Photo courtesy of John Rodaz
Like the movie, Shrek the Musical traces the journey of the oversized green ogre Shrek (Frank Montoto) from outcast loner to his own kind of hero. With help from the beyond-garrulous Donkey (Aaron Hagos), he rescues the cursed Fiona (Duerr) from her long imprisonment in a tower. Then, he falls for her as they make their way back to the kingdom of Duloc, where she is to become the bride of the dastardly, height-challenged Lord Farquaad (John Mazuelos).

Mixing fairy-tale whimsy, punchy musical theater numbers, inside-theater references, a happily-ever-after story with a twist, and enough adult humor to keep the grownups interested, Shrek the Musical is performed by a cast of young professionals, a few still in college and several with ties to Miami’s New World School of the Arts.

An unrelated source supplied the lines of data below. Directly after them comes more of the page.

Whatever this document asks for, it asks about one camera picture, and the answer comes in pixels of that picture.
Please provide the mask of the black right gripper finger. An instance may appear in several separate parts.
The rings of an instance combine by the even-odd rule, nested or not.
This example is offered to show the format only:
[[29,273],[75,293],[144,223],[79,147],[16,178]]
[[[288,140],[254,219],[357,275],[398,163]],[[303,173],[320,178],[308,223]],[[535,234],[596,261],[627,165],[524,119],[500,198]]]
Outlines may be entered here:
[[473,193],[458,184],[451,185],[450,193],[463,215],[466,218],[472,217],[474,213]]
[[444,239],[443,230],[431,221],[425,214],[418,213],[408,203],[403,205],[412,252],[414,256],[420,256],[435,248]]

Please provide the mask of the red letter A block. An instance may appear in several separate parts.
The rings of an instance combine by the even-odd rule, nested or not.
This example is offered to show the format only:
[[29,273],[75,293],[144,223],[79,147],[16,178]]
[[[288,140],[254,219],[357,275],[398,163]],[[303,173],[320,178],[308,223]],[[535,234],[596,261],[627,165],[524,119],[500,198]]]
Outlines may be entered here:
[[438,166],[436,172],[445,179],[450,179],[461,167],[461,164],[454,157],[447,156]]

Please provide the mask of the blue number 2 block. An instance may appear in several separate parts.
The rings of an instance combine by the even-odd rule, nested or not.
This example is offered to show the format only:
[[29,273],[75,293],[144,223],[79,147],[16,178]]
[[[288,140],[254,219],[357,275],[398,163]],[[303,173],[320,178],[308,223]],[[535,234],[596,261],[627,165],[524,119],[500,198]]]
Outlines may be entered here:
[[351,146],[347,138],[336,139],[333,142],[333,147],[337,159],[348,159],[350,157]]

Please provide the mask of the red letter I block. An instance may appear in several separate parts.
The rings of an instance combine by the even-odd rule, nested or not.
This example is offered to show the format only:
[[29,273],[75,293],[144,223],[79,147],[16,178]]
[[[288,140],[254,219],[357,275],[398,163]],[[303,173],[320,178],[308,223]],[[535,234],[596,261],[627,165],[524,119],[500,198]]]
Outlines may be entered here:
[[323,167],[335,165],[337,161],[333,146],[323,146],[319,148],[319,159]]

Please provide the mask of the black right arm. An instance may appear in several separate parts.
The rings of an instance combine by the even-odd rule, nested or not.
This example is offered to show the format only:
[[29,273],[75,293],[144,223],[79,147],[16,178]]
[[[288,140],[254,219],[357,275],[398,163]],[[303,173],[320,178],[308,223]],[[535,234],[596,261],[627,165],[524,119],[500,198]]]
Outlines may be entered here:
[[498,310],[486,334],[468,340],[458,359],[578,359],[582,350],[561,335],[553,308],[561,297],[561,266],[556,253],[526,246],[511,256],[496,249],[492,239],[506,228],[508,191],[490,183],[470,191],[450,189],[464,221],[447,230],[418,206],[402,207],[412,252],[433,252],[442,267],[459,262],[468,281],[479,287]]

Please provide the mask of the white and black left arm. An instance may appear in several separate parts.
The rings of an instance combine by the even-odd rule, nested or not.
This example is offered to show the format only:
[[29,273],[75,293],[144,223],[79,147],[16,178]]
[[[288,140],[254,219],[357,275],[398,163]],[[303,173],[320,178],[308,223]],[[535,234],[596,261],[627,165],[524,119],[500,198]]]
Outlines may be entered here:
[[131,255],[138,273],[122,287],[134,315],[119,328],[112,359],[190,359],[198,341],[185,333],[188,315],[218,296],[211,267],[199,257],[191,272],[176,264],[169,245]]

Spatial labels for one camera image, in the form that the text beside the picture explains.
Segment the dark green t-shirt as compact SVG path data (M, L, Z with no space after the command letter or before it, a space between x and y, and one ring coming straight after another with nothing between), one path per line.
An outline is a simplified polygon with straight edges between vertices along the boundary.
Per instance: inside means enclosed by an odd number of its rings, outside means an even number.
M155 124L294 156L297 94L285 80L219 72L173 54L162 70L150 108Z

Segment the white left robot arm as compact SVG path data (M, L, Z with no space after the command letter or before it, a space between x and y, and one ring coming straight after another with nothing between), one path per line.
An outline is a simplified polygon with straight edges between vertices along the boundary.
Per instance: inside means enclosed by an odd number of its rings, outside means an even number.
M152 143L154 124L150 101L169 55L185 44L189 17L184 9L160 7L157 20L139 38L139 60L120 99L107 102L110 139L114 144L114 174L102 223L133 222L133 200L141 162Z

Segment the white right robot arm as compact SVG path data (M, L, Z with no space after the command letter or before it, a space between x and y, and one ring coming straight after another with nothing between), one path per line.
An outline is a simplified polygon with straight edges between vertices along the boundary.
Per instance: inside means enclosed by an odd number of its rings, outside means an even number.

When he’s playing Shrek, Montoto transforms himself with little more than a fuzzy green clown nose and a Scottish accent, sometimes strumming his guitar as he delivers strong renditions of “Big Bright Beautiful World,” the playful “I Think I Got You Beat,” “When Words Fail,” and more. Duerr, a senior at the University of Miami’s Frost School of Music, is funny, charming, and clarion-voiced as Fiona. Hagos takes a bit to find his rhythm as Donkey, but once he does, he’s off to the comedic races.

Mazuelos sometimes takes to his knees to play the diminutive Farquaad but at other times doesn’t bother. Even so, he’s effective as a tiny bully with a towering ego. Gabi Gonzalez digs into the diva Dragon role; Imran Hylton leads the fairy-tale creatures in “Story of My Life” as a gangly and wry Pinocchio; and Jeana Montgomery pushes back against Farquaad as the Gingerbread Man, also known as Gingy.

With the band playing behind a glass storefront near stage left, the performers use microphones, so hearing them is never an issue. If anything, they can be a touch too loud, pushing the broad material harder than they need to.

In terms of safety protocols, Area Stage’s staff takes your temperature and gives you a wristband in lieu of a ticket. There’s up-close seating available on the ground (bring a blanket), and folding chairs are spaced in seating groups behind the grassy area. There’s a single bathroom for men and women, so plan accordingly.

The show, Rodaz has said, is an experiment to see how viable outdoor theater might be for Area Stage. The remaining shows are set for Friday through Sunday until February 6, so you still have time to decide for yourself.

– Christine Dolen, ArtburstMiami.com

Shrek the Musical. 7:30 p.m. Friday through Sunday until Saturday, February 6, at Area Stage Co., 5701 Sunset Dr., South Miami; 305-666-2078; areastage.org. Tickets cost $16 to $175 via areastagecompany.simpletix.com.